Skip to content

Files

livy

Apache Livy Initialization Action

This initialization action installs Apache Livy on a master node within a Google Cloud Dataproc cluster.

Using this initialization action

⚠️ NOTICE: See best practices of using initialization actions in production.

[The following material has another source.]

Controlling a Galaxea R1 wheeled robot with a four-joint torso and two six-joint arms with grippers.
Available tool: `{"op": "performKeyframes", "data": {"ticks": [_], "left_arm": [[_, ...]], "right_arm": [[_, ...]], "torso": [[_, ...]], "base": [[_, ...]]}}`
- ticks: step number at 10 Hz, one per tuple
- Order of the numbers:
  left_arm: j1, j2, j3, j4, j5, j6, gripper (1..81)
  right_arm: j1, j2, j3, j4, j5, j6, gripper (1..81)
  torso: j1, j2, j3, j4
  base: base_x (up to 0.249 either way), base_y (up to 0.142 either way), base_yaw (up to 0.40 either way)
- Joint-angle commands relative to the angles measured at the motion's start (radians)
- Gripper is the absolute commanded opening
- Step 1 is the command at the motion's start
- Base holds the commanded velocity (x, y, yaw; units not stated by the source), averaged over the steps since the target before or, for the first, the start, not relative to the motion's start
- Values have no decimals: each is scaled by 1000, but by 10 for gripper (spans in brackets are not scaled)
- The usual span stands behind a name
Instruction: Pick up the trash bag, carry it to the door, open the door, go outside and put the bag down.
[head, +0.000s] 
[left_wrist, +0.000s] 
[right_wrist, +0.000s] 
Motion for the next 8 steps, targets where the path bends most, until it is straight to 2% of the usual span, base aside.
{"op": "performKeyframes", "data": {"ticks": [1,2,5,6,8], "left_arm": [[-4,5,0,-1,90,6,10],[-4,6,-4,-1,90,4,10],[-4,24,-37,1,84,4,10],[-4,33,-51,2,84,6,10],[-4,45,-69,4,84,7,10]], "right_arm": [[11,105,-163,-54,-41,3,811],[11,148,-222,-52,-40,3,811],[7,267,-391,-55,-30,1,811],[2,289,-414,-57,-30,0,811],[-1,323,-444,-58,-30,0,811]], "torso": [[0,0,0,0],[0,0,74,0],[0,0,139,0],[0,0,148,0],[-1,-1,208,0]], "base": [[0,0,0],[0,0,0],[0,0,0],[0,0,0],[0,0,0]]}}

You can use this initialization action to create a new Dataproc cluster with Livy installed:

  1. Use the gcloud command to create a new cluster with this initialization action.

    REGION=<region>
    CLUSTER_NAME=<cluster_name>
    gcloud dataproc clusters create ${CLUSTER_NAME} \
        --region ${REGION} \
        --initialization-actions gs://goog-dataproc-initialization-actions-${REGION}/livy/livy.sh
  2. To change installed Livy version, use livy-version metadata value:

    REGION=<region>
    CLUSTER_NAME=<cluster_name>
    gcloud dataproc clusters create ${CLUSTER_NAME} \
        --region ${REGION} \
        --initialization-actions gs://goog-dataproc-initialization-actions-${REGION}/livy/livy.sh \
        --metadata livy-version=0.7.0
  3. To change version of scala against which livy is linked, use scala-version metadata value:

    REGION=<region>
    CLUSTER_NAME=<cluster_name>
    gcloud dataproc clusters create ${CLUSTER_NAME} \
        --region ${REGION} \
        --initialization-actions gs://goog-dataproc-initialization-actions-${REGION}/livy/livy.sh \
        --metadata scala-version=2.12
  4. To change timeout for Livy session, use livy-timeout-session metadata value:

    REGION=<region>
    CLUSTER_NAME=<cluster_name>
    gcloud dataproc clusters create ${CLUSTER_NAME} \
        --region ${REGION} \
        --initialization-actions gs://goog-dataproc-initialization-actions-${REGION}/livy/livy.sh \
        --metadata livy-timeout-session='3h'
  5. Once the cluster has been created, Livy is configured to run on port 8998 on the master node in a Dataproc cluster.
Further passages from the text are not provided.